От ее вычурной речи у меня начало мелькать в глазах. Он подвинул стул красного дерева: «Садитесь. — Повернулся к ней. — Что с домом?» — «Спалили, — она злорадно развела руками. — Сколько ты кровь нашу сосал! Твой прадед еще при Петре здесь завод поставил? Тут почитай вся земля в наших костях! И оттого я топ-топ в комбед с сообщением: возвернулся тот, кого вы, то ись, — они, ждете». — «Я приказал чаю и перекусить». Он усмехнулся и кольнул меня взглядом, и я услышала, хотя он ни слова не произнес: «Ну? Как вам революция, дорогой товарищ?»

Это не революция. Это пена. Но ему так легче. Пусть. У него ясные голубые глаза, синие даже, и черные волосы — это признак породы, так утверждал Печорин, и он, кажется, прав…

«Как революция?» — спрашивает он… Не знаю. Я никогда не думала, что мое сходство с Великой княжной сыграет со мной такую нелепую шутку. Летом 17-го я поехала по заданию организации в Нижний Тагил — читать лекцию о Демидовых. В городе было неспокойно, меня встречал у поезда рабочий — невысокий, прилично одетый, он сразу начал смотреть на меня во все глаза и не скрывал этого. «У вас странный взгляд», — сказала я ему. «Это оттого, что у вас странное лицо», — ответил он. Выяснилось, что я похожа на Марию Николаевну Романову, Великую княжну. «Да ведь это ваше соображение». — «Не знаю. Вы — как стрела желания с другого берега. Красиво сказано? Это немецкий философ Ницше…»

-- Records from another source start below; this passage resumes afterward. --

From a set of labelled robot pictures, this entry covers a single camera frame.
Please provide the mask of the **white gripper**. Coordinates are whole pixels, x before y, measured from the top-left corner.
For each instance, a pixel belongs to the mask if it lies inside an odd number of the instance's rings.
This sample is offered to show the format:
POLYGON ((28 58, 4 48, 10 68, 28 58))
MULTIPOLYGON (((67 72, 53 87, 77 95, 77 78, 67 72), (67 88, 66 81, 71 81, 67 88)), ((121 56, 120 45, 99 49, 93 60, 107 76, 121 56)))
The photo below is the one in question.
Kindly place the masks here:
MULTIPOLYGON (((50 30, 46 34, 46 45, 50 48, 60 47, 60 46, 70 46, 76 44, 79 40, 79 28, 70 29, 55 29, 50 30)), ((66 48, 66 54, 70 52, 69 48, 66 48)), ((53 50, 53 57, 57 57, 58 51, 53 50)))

Стыдно быть похожей на кого-то из проклятой романовской шайки (вот — прилипли слова, стереотип, я уже и не могу по-другому!), но вспыхнули щеки от радостного возбуждения: мне никто и никогда не говорил таких слов… Я закончила свои дела, он проводил меня на станцию, был молчалив и робок, боялся поднять глаза. Я тоже молчала.